All the lines below should appear again unchanged, though their pictures should not.
━━━ SUPPLIED INFORMATION
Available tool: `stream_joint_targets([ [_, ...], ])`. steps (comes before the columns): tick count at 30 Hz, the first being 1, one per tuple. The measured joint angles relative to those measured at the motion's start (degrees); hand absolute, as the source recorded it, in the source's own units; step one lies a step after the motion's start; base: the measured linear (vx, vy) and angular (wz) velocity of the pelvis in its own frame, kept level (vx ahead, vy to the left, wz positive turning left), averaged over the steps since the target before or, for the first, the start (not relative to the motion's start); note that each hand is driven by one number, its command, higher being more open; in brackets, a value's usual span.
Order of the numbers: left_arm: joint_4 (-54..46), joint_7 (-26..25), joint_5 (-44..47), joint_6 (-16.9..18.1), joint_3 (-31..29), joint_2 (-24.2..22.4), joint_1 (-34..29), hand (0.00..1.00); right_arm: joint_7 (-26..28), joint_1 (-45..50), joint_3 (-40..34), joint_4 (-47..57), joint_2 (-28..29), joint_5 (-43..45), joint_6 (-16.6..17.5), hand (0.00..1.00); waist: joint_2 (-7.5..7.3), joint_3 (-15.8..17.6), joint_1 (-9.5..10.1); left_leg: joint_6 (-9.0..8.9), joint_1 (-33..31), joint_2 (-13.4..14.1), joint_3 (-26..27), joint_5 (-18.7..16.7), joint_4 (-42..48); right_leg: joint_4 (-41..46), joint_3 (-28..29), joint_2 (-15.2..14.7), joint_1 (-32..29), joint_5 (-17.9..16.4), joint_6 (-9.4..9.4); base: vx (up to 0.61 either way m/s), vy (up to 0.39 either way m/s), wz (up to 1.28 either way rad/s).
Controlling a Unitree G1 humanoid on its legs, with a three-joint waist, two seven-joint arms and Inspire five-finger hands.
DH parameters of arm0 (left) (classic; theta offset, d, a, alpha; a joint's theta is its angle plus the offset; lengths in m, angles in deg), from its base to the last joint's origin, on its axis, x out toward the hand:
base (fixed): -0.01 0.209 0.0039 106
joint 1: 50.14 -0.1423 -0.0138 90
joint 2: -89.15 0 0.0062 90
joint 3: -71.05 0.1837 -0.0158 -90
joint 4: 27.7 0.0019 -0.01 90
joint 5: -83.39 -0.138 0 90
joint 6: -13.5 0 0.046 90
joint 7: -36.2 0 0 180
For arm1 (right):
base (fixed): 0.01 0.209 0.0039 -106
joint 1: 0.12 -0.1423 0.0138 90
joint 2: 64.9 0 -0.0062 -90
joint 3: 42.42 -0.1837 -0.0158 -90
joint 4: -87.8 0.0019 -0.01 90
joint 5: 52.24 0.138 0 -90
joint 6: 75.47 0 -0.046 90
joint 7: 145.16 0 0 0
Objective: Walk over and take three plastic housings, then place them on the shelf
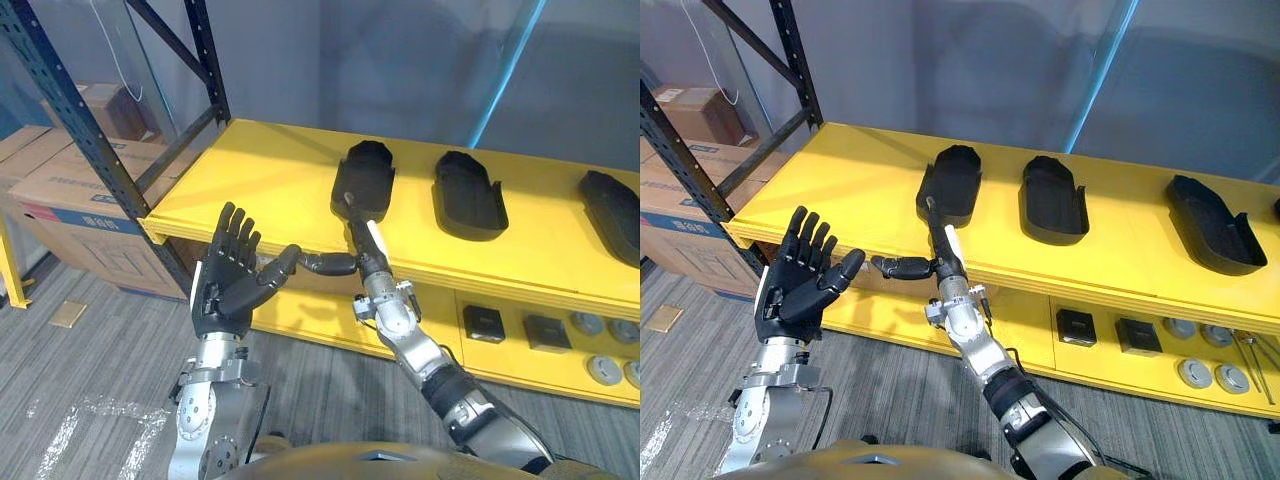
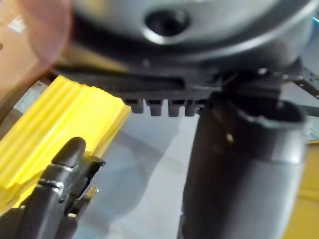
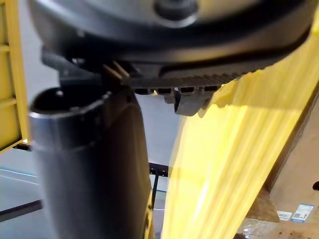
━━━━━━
OUTPUT FOR THIS TASK
Available tool: `stream_joint_targets([ [_, ...], ])`. steps (comes before the columns): tick count at 30 Hz, the first being 1, one per tuple. The measured joint angles relative to those measured at the motion's start (degrees); hand absolute, as the source recorded it, in the source's own units; step one lies a step after the motion's start; base: the measured linear (vx, vy) and angular (wz) velocity of the pelvis in its own frame, kept level (vx ahead, vy to the left, wz positive turning left), averaged over the steps since the target before or, for the first, the start (not relative to the motion's start); note that each hand is driven by one number, its command, higher being more open; in brackets, a value's usual span.
Order of the numbers: left_arm: joint_4 (-54..46), joint_7 (-26..25), joint_5 (-44..47), joint_6 (-16.9..18.1), joint_3 (-31..29), joint_2 (-24.2..22.4), joint_1 (-34..29), hand (0.00..1.00); right_arm: joint_7 (-26..28), joint_1 (-45..50), joint_3 (-40..34), joint_4 (-47..57), joint_2 (-28..29), joint_5 (-43..45), joint_6 (-16.6..17.5), hand (0.00..1.00); waist: joint_2 (-7.5..7.3), joint_3 (-15.8..17.6), joint_1 (-9.5..10.1); left_leg: joint_6 (-9.0..8.9), joint_1 (-33..31), joint_2 (-13.4..14.1), joint_3 (-26..27), joint_5 (-18.7..16.7), joint_4 (-42..48); right_leg: joint_4 (-41..46), joint_3 (-28..29), joint_2 (-15.2..14.7), joint_1 (-32..29), joint_5 (-17.9..16.4), joint_6 (-9.4..9.4); base: vx (up to 0.61 either way m/s), vy (up to 0.39 either way m/s), wz (up to 1.28 either way rad/s).
Controlling a Unitree G1 humanoid on its legs, with a three-joint waist, two seven-joint arms and Inspire five-finger hands.
DH parameters of arm0 (left) (classic; theta offset, d, a, alpha; a joint's theta is its angle plus the offset; lengths in m, angles in deg), from its base to the last joint's origin, on its axis, x out toward the hand:
base (fixed): -0.01 0.209 0.0039 106
joint 1: 50.14 -0.1423 -0.0138 90
joint 2: -89.15 0 0.0062 90
joint 3: -71.05 0.1837 -0.0158 -90
joint 4: 27.7 0.0019 -0.01 90
joint 5: -83.39 -0.138 0 90
joint 6: -13.5 0 0.046 90
joint 7: -36.2 0 0 180
For arm1 (right):
base (fixed): 0.01 0.209 0.0039 -106
joint 1: 0.12 -0.1423 0.0138 90
joint 2: 64.9 0 -0.0062 -90
joint 3: 42.42 -0.1837 -0.0158 -90
joint 4: -87.8 0.0019 -0.01 90
joint 5: 52.24 0.138 0 -90
joint 6: 75.47 0 -0.046 90
joint 7: 145.16 0 0 0
Objective: Walk over and take three plastic housings, then place them on the shelf

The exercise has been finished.